サミ・ファティ
ドイツのデジタルアジェンダ委員会の委員長を務めるドイツ国会議員マヌエル・ヘーファーリン氏は、アップル社のティム・クックCEOに書簡を送り、今年後半にiPhoneユーザーの写真ライブラリをスキャンしてCSAM(児童性的虐待素材)画像を探す計画を断念するよう訴えた。
2ページにわたる書簡(iFun経由)の中で、ヘーファーリン氏は、まず児童性的虐待と暴力がもたらす危険への取り組みに対するAppleの取り組みを称賛する一方で、Appleの問題解決へのアプローチは正しいものではないと考えていると述べた。さらに、Appleが選択したアプローチは「現代情報社会における最も重要な原則の一つである、安全で機密性の高いコミュニケーション」に違反していると述べた。
しかし、Appleが選択したアプローチ、すなわちエンドデバイスのCSAMスキャンは危険です。動機がどれほど高潔であろうとも、非常に危険な道を歩み始めています。自社にとってだけでなく、現代の情報社会における最も重要な原則の一つである、安全で機密性の高い通信を損なうことになるでしょう。その代償は、Appleだけでなく、私たち全員が払うことになるでしょう。

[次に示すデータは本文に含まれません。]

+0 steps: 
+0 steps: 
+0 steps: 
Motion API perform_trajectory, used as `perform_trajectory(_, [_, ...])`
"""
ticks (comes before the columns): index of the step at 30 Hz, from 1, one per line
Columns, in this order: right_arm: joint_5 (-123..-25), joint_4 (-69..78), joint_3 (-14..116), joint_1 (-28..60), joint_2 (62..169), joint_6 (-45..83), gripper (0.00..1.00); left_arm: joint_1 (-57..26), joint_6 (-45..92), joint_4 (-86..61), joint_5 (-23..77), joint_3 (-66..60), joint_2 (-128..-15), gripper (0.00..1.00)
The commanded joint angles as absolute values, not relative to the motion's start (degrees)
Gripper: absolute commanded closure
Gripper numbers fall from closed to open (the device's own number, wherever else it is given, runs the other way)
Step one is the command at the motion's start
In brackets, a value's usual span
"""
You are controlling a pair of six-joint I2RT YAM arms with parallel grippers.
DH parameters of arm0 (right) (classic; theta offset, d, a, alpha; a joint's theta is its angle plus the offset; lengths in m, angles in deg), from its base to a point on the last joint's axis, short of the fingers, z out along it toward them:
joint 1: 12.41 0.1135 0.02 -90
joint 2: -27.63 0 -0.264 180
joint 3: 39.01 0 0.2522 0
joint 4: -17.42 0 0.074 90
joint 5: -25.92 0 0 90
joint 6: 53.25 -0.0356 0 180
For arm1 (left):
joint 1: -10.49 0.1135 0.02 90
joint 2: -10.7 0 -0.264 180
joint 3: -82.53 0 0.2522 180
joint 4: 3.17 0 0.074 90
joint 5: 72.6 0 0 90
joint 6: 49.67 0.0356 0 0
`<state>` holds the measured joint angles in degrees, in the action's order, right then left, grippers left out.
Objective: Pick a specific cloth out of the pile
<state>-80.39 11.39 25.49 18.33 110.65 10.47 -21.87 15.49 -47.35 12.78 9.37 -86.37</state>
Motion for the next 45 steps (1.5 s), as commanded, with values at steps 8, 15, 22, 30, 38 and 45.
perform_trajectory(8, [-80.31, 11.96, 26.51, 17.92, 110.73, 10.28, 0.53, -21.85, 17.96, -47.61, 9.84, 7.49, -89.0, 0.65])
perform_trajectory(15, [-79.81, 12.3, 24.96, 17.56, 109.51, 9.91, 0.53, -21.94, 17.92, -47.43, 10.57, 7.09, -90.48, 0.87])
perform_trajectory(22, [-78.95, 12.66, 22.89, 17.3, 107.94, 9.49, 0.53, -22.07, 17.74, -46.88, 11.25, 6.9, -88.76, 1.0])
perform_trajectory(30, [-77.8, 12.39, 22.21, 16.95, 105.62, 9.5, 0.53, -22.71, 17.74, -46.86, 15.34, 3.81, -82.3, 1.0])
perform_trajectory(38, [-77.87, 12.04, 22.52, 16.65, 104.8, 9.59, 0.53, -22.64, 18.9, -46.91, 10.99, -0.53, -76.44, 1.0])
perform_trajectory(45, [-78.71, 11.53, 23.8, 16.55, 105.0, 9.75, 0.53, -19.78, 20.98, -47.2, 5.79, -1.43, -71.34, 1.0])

ヘーファーリン氏は特に、AppleのCSAMアプローチを「インターネット誕生以来、通信の機密性に対する最大の脅威」と呼んだ。この書簡は、AppleがユーザーのiCloudフォトライブラリにある画像を、既知の児童性的虐待資料データベースとハッシュ値を比較することでCSAMスキャンを行う計画に反対している。
この機能は、今年後半にリリースされる別の機能とは全く異なるものです。iOSはデバイス上の画像分析を用いてメッセージアプリ内で性的に露骨な可能性のある画像を検出し、13歳未満のユーザーにその写真を表示するかどうかを確認します。ヘーファーリン氏はCSAMスキャンに関する正当な懸念を表明しつつも、この機能は「ユーザーが自分の通信を秘密裏に監視されないという信頼感の一部」を損なうと指摘しました。しかしながら、CSAMスキャンもメッセージのチャイルドセーフティ機能も、いかなる通信も監視していません。
Appleのソフトウェアエンジニアリング担当シニアバイスプレジデント、クレイグ・フェデリギ氏は最近のインタビューで、CSAM検出機能とメッセージアプリにおける子供向けセキュリティ強化の同時発表が混乱を招いたことを認めた。しかし、ヘーファーリン氏は書簡の中で、CSAM検出への政府介入を認めないというAppleの保証を信じたいところだが、同社の言葉をそのまま信じることはできないと述べている。
政権批判者の所在特定や少数派の監視など、この機能の更なる適用に関する要請はすべて拒否するという貴国の確約を信じたいところですが、信憑性に欠けます。地球上のあらゆる国において――私の母国でさえ、歴史的経験にもかかわらず――機密通信や暗号化を悩みの種とする政治勢力が結集し、自由を監視に置き換えようとする動きが続いています。私たちとは異なり、西側諸国の民主主義国に暮らす幸運に恵まれていない人々にとって、これは最悪のシナリオでは真の生命の脅威となり得ます。
ヘーファーリン氏は手紙の最後に、クック氏にアップル社がCSAMスキャン計画を放棄するよう懇願し、同社が自由でプライベートなインターネットの側に留まるよう求めた。
だからこそ、CSAMスキャンの計画を撤回していただきたいと切に願っています。これは、貴社を多くの予測可能な問題から救うだけでなく、現代情報社会の弱点を守ることにも繋がります。文明の功績である自由なインターネットを守る人々の側に、どうか寄り添ってください。
今月初めの発表以来、Appleの計画は批判を受けており、同社は追加の資料やFAQページを公開するなど、懸念事項への対応に努めてきました。メッセージアプリ内のCSAMスキャンとチャイルドセーフティ機能は、今年後半にリリースされる予定です。